Repeat only the stretch of lines below that runs from the line with "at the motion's" through the line with "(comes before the", unaltered.

Items from a dataset

--- START ---

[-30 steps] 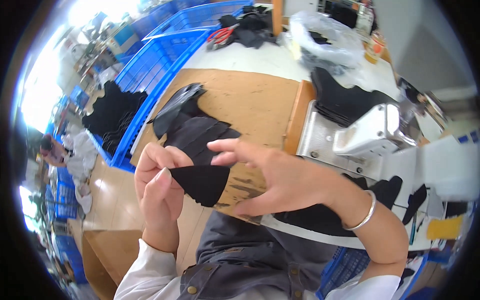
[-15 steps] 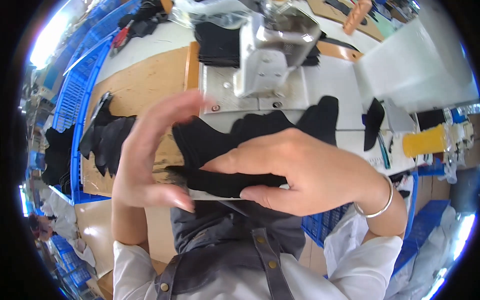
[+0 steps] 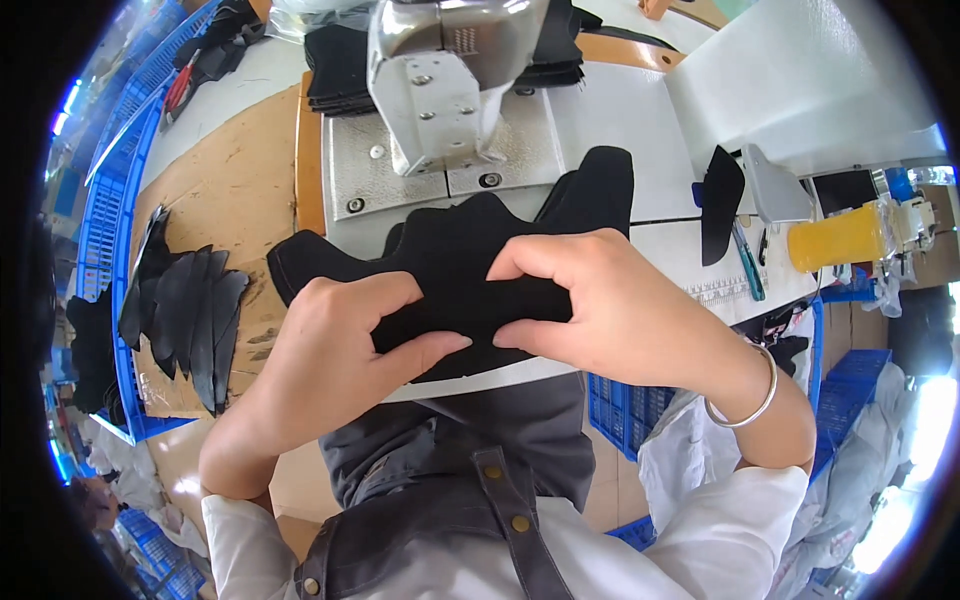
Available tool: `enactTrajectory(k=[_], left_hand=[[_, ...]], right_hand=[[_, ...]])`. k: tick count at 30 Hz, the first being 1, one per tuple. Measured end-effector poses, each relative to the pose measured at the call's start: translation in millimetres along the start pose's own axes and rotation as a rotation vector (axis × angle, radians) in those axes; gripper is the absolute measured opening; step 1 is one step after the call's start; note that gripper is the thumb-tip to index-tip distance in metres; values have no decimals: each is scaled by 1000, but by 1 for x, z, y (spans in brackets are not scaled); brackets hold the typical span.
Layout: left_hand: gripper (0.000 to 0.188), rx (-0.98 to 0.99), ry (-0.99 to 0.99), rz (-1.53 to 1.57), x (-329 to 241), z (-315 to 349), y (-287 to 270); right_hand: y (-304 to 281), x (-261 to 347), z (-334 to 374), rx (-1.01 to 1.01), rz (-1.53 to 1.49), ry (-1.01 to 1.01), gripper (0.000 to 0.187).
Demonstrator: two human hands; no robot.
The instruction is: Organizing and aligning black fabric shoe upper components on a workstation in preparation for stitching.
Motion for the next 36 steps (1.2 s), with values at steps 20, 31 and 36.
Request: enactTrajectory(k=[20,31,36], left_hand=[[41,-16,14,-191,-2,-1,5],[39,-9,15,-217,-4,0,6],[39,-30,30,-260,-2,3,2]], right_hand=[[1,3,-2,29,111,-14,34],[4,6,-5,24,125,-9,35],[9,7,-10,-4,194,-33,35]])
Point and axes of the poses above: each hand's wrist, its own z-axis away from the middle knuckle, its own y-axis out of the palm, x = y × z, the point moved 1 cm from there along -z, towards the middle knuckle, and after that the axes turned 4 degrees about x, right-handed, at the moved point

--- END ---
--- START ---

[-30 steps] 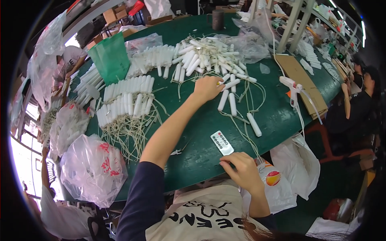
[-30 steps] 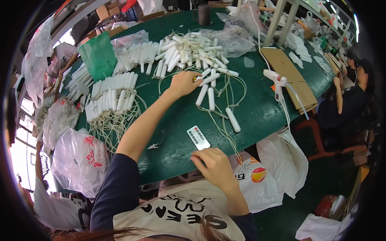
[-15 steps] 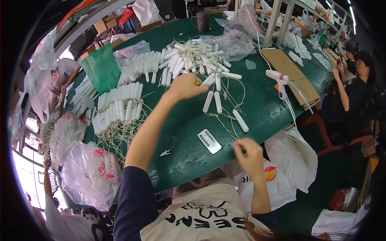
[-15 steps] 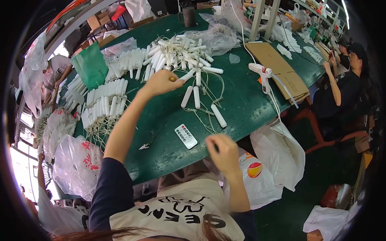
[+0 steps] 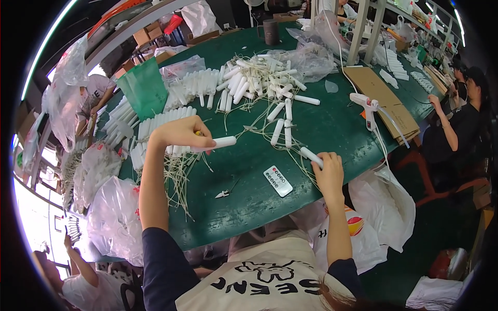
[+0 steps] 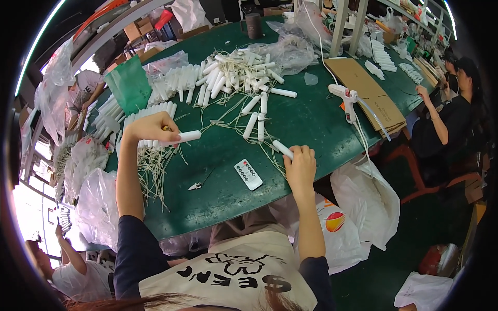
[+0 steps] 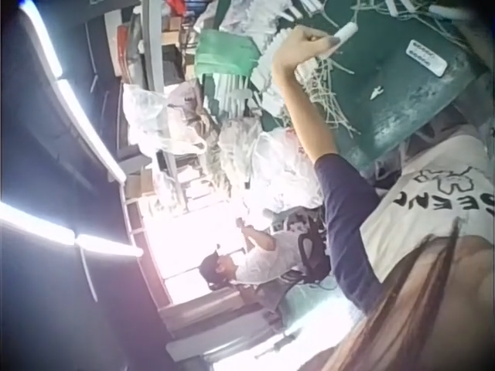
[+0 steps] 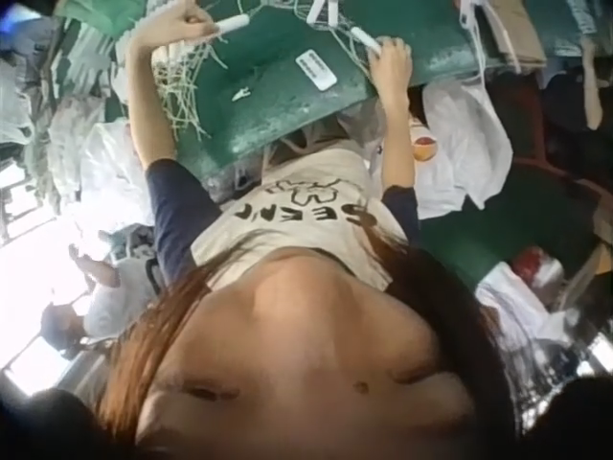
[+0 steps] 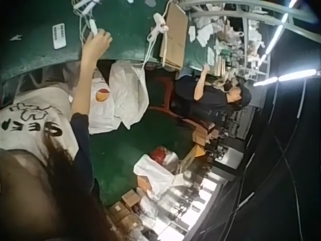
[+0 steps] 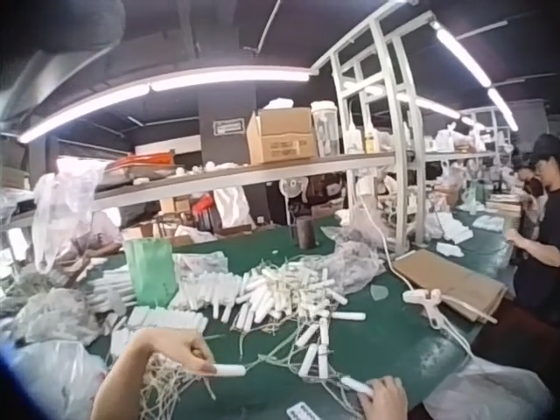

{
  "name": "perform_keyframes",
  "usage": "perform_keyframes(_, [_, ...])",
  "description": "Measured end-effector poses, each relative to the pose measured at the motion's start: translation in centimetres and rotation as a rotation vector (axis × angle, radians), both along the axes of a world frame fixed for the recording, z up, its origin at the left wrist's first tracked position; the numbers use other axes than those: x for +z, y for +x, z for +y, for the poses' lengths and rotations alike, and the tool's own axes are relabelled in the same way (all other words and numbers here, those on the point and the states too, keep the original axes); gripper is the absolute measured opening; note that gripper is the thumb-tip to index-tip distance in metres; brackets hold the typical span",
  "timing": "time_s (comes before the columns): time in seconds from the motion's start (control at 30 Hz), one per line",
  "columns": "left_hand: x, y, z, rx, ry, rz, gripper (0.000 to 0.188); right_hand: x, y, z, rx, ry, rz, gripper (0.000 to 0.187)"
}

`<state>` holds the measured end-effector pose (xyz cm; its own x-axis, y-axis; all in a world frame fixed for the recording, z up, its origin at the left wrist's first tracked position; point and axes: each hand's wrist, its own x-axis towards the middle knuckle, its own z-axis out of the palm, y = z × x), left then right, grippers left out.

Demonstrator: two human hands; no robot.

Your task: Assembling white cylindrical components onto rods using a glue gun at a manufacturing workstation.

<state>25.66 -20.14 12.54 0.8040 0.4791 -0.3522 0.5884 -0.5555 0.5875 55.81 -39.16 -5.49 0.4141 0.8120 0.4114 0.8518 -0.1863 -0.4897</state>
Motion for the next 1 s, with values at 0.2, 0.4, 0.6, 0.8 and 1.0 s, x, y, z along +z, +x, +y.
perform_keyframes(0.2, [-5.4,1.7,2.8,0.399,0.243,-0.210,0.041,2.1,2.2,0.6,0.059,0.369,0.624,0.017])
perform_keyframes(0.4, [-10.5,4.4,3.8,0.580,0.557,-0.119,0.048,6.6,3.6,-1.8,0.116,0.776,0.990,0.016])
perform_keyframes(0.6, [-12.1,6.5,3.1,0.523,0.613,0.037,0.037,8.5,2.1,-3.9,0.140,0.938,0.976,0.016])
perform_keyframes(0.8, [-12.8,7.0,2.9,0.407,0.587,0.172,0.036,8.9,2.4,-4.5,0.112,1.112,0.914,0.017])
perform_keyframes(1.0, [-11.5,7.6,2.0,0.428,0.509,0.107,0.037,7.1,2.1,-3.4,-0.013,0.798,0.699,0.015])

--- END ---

**TASK RESPONSE**
  "description": "Measured end-effector poses, each relative to the pose measured at the motion's start: translation in centimetres and rotation as a rotation vector (axis × angle, radians), both along the axes of a world frame fixed for the recording, z up, its origin at the left wrist's first tracked position; the numbers use other axes than those: x for +z, y for +x, z for +y, for the poses' lengths and rotations alike, and the tool's own axes are relabelled in the same way (all other words and numbers here, those on the point and the states too, keep the original axes); gripper is the absolute measured opening; note that gripper is the thumb-tip to index-tip distance in metres; brackets hold the typical span",
  "timing": "time_s (comes before the columns): time in seconds from the motion's start (control at 30 Hz), one per line",

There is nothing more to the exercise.